## WHAT THE TASK ASKS
Give again only those lines from the start of the entries through the line holding "Now, which portion of the image is the left black", leaving them as they are.
------ EXTRACTED ENTRIES ------
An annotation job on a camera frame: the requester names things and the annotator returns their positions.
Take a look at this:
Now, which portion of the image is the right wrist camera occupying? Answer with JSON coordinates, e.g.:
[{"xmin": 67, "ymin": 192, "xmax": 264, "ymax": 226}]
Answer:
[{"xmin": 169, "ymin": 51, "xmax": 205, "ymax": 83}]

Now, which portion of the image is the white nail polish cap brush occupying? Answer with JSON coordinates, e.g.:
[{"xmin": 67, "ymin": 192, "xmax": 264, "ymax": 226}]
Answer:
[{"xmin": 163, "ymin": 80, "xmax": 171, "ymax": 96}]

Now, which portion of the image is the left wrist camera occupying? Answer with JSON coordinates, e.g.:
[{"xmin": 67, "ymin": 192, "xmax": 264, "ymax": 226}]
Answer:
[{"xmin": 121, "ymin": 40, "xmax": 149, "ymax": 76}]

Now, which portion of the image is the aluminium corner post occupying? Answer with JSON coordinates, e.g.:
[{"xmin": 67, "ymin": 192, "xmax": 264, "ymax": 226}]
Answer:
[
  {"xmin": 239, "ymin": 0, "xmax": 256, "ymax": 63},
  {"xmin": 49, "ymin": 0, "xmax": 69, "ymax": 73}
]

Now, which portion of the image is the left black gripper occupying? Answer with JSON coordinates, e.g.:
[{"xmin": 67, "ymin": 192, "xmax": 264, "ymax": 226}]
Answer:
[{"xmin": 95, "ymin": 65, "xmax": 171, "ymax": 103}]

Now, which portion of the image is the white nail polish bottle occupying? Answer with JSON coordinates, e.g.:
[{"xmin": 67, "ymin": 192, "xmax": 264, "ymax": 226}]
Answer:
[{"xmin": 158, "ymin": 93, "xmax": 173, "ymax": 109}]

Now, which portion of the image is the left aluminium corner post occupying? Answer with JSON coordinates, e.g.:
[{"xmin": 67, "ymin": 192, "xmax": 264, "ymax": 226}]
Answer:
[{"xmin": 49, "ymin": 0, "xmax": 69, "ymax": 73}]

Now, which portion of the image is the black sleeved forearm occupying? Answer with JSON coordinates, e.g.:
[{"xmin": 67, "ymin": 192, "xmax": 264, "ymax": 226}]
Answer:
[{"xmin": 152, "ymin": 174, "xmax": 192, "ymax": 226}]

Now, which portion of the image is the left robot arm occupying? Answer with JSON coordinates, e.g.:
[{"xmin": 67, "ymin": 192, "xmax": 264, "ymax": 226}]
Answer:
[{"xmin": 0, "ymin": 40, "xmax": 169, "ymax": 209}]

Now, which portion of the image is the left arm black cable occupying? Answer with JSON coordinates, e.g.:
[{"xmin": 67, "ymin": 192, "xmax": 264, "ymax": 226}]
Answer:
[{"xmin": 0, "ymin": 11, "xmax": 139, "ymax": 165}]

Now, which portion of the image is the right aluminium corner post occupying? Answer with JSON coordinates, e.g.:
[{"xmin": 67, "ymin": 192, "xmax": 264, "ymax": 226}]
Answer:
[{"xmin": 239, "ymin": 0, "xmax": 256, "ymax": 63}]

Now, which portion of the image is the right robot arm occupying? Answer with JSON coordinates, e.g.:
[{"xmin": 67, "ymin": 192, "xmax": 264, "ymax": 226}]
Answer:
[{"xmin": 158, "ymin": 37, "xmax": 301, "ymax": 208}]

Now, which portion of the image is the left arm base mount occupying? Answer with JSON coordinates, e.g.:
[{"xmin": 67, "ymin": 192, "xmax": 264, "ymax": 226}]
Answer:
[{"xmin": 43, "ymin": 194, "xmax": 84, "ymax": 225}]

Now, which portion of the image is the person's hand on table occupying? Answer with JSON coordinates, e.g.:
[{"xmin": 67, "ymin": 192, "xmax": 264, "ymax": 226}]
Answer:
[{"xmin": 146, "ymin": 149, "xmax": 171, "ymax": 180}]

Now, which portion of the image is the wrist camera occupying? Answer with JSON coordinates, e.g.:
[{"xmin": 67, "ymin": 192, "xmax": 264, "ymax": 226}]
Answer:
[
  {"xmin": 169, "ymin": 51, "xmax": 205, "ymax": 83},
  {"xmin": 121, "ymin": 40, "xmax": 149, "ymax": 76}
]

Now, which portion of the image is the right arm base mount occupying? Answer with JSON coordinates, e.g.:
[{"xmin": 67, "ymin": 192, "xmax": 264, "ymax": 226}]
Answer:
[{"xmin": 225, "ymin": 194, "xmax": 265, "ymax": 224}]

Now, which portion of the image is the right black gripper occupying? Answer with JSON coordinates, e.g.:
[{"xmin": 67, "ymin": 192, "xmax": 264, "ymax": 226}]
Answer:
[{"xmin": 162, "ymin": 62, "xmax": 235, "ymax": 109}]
------
## ANSWER FOR THE TASK
An annotation job on a camera frame: the requester names things and the annotator returns their positions.
Take a look at this:
Now, which portion of the image is the right wrist camera occupying? Answer with JSON coordinates, e.g.:
[{"xmin": 67, "ymin": 192, "xmax": 264, "ymax": 226}]
Answer:
[{"xmin": 169, "ymin": 51, "xmax": 205, "ymax": 83}]

Now, which portion of the image is the white nail polish cap brush occupying? Answer with JSON coordinates, e.g.:
[{"xmin": 67, "ymin": 192, "xmax": 264, "ymax": 226}]
Answer:
[{"xmin": 163, "ymin": 80, "xmax": 171, "ymax": 96}]

Now, which portion of the image is the left wrist camera occupying? Answer with JSON coordinates, e.g.:
[{"xmin": 67, "ymin": 192, "xmax": 264, "ymax": 226}]
Answer:
[{"xmin": 121, "ymin": 40, "xmax": 149, "ymax": 76}]

Now, which portion of the image is the aluminium corner post occupying? Answer with JSON coordinates, e.g.:
[{"xmin": 67, "ymin": 192, "xmax": 264, "ymax": 226}]
Answer:
[
  {"xmin": 239, "ymin": 0, "xmax": 256, "ymax": 63},
  {"xmin": 49, "ymin": 0, "xmax": 69, "ymax": 73}
]

Now, which portion of the image is the left black gripper occupying? Answer with JSON coordinates, e.g.:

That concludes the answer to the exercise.